Introduction
There are many chemometric techniques to choose from when selecting how to convert your NIR spectra into process information. The choices range from the classic options like partial least squares (PLS) regression to cutting-edge machine learning methods. A major factor in the pharmaceutical industry influencing which chemometric technique to select is the required calibration burden, as we discussed last time. For many applications, the required number of calibration samples needed to implement conventional chemometric techniques can inhibit the desire to deploy PAT. In these cases, a class of techniques that we refer to as lean chemometrics become an appealing and viable alternative.
Qualities of Lean Chemometric Techniques
Lean chemometric techniques are multivariate data analysis (MVDA) methods conducted in a way that minimizes the drivers of calibration burden: time, material, and financial costs. In practice, this translates to using MVDA methods that require the least number of representative samples with corresponding reference data for calibration as possible. If at least one representative sample is required for calibration, the technique is considered as minimal calibration. On the other hand, if an interpretable output can be generated without representative samples, the technique may be referred to as calibration-free.
The moving block standard deviation (MBSD) analysis is a good example of a qualitative calibration-free method, as it only requires the parameterization of the block size to provide a trend of spectral variance in time-series data. Likewise, pure component methods are suitable as quantitative lean chemometric techniques, with only the pure component spectra of the individual chemical constituents required to provide analysis of mixture spectra.

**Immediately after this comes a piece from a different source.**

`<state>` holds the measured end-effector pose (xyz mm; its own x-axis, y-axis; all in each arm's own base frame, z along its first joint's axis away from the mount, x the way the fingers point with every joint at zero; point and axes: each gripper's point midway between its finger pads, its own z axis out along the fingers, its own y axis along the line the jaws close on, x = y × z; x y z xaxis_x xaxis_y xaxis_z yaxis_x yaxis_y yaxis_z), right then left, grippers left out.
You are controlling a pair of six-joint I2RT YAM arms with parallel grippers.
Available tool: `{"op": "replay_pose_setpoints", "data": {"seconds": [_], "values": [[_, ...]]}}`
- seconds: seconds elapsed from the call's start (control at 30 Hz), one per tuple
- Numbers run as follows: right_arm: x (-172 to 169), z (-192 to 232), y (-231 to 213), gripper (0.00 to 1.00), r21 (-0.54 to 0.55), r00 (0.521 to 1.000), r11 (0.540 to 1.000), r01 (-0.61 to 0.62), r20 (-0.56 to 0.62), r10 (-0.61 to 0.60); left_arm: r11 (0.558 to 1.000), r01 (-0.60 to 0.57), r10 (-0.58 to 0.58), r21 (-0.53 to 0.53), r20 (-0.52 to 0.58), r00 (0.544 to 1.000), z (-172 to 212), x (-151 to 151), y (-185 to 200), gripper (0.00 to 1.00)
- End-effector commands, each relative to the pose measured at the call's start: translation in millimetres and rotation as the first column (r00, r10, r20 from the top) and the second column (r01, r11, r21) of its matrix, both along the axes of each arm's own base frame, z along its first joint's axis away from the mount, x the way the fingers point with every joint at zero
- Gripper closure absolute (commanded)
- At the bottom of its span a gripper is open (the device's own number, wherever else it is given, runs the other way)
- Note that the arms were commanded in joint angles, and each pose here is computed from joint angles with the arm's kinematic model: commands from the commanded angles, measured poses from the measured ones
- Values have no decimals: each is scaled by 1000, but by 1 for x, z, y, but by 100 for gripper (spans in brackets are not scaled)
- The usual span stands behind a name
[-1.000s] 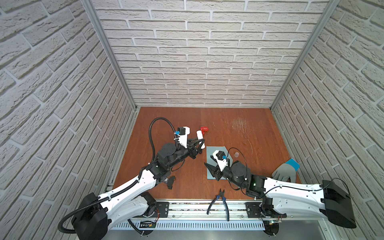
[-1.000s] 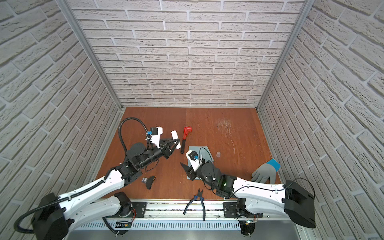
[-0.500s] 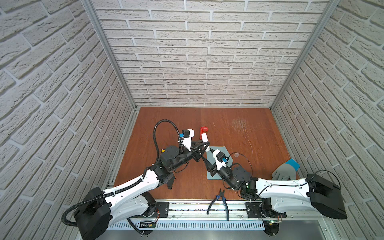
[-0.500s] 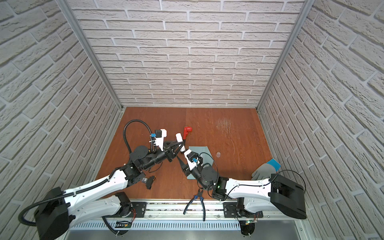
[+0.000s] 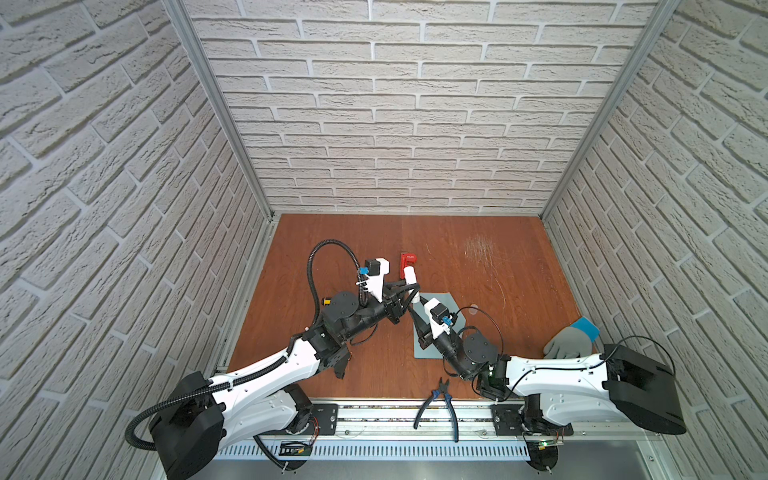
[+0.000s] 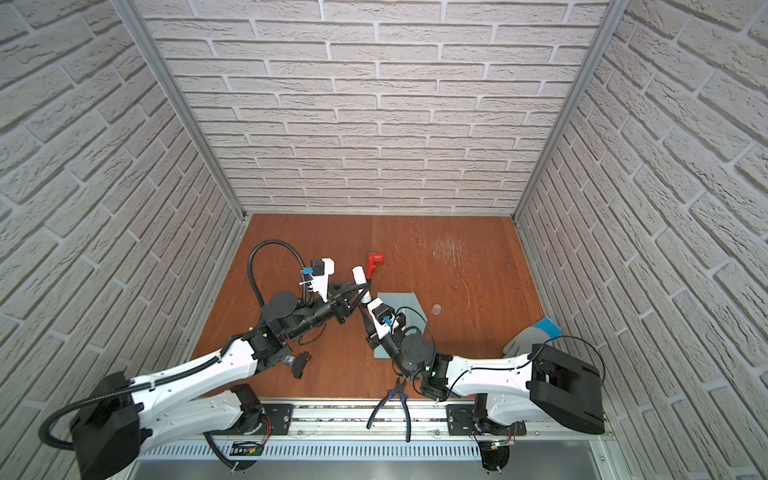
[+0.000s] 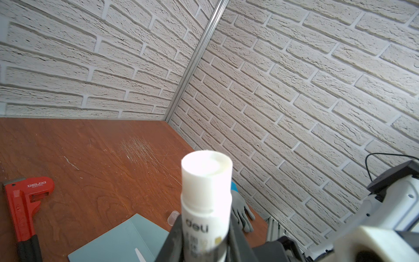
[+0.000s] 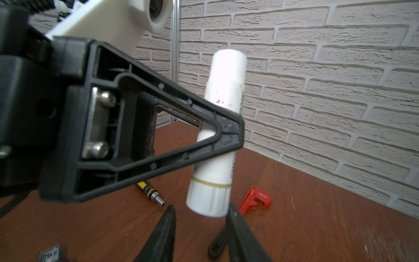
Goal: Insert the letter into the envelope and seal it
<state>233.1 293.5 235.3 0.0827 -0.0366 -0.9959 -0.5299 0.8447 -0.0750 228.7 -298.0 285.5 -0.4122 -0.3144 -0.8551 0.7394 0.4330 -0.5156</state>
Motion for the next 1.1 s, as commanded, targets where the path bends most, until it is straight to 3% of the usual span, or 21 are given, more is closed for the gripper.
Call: {"op": "replay_pose_setpoints", "data": {"seconds": [0.0,0.53,0.7,1.07], "values": [[-3,23,3,57,78,999,997,-8,37,5,999,6,-4,-46,57,998,13,-4,0,100],[-1,25,2,68,111,999,994,11,43,-16,998,50,-50,-35,23,999,2,-9,-9,100],[-2,28,-1,78,124,999,992,14,36,-18,997,68,-68,-30,12,998,-4,-12,-11,100],[-17,32,-3,94,155,989,985,-76,-114,94,979,202,-201,-35,30,979,-6,-37,-17,100]]}}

Lean Chemometrics & Pharmaceutical PAT
Lean chemometric techniques are primarily applicable as fit-for-purpose methods for analyzing spectroscopic data of low complexity samples taken from highly characterized and well-controlled processes. Fortunately, this is an excellent description of many pharmaceutical applications of NIR spectroscopy as PAT. The lower calibration burden of developing lean chemometrics techniques enables their deployment even in circumstances when PAT would not necessarily be considered. For example, during early drug development stages, the limited availability and often extremely high cost of synthesizing the new API inhibits the development of a full calibration dataset for a PLS model with NIR PAT. However, the pure component spectra of the API and excipients are trivial to obtain, allowing pure component methods, like iterative optimization technology (IOT) algorithms, to serve as the MVDA method for NIR spectra interpretation and the PAT to be deployed in early manufacturing investigations.
There are a variety of lean chemometric techniques commonly utilized for spectral analysis in pharmaceutical NIR PAT applications. The MBSD analysis and moving block F-test (both available in SentroSuite) are popular ways to assess blending end point and affirm blend uniformity. The interest in pure component methods has also increased recently, due to multiple scientific publications demonstrating similar quantitative performance between these lean chemometric techniques and conventional PLS approaches.

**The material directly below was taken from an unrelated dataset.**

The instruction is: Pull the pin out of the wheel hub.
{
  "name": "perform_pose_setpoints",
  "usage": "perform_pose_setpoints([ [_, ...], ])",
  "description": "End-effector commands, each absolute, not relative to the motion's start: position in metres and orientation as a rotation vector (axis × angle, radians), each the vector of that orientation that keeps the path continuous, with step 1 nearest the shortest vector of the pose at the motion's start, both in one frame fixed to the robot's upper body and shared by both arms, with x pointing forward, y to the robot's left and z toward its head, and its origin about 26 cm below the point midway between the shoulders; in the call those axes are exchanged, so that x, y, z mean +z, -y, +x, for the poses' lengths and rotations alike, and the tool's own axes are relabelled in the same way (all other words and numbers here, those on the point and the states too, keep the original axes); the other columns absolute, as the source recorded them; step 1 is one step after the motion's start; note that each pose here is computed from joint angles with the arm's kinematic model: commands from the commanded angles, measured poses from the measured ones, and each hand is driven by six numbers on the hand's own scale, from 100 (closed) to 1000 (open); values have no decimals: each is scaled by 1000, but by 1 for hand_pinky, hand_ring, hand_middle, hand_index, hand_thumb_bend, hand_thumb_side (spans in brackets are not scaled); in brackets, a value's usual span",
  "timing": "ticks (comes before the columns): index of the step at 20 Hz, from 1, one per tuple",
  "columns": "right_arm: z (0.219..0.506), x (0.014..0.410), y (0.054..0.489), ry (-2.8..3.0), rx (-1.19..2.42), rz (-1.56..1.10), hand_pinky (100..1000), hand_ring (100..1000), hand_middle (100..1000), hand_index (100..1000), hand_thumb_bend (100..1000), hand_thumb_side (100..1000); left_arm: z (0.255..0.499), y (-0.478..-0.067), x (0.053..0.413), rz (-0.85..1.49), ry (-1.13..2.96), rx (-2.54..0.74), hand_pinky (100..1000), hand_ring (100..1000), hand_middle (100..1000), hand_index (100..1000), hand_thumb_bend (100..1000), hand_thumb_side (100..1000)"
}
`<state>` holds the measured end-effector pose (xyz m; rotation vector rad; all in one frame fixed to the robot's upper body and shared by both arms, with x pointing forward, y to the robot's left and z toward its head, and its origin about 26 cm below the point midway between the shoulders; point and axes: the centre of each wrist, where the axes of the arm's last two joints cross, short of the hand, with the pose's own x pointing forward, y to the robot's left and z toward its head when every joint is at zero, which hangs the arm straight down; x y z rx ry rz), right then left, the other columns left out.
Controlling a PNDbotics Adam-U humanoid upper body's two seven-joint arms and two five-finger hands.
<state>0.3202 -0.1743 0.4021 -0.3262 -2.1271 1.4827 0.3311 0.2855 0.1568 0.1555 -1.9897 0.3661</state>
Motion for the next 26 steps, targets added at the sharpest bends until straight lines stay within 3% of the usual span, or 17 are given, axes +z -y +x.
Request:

The pharmaceutical industry is eager to reduce the financial cost of drug development and quicken their timelines to get new drugs to market. Spectroscopic PAT is an essential part of that vision as it is an established and powerful strategy to obtain deep processing understanding and achieve process control. Lean chemometrics can effectively enable the spread and application of spectroscopic PAT by reducing calibration burden significantly.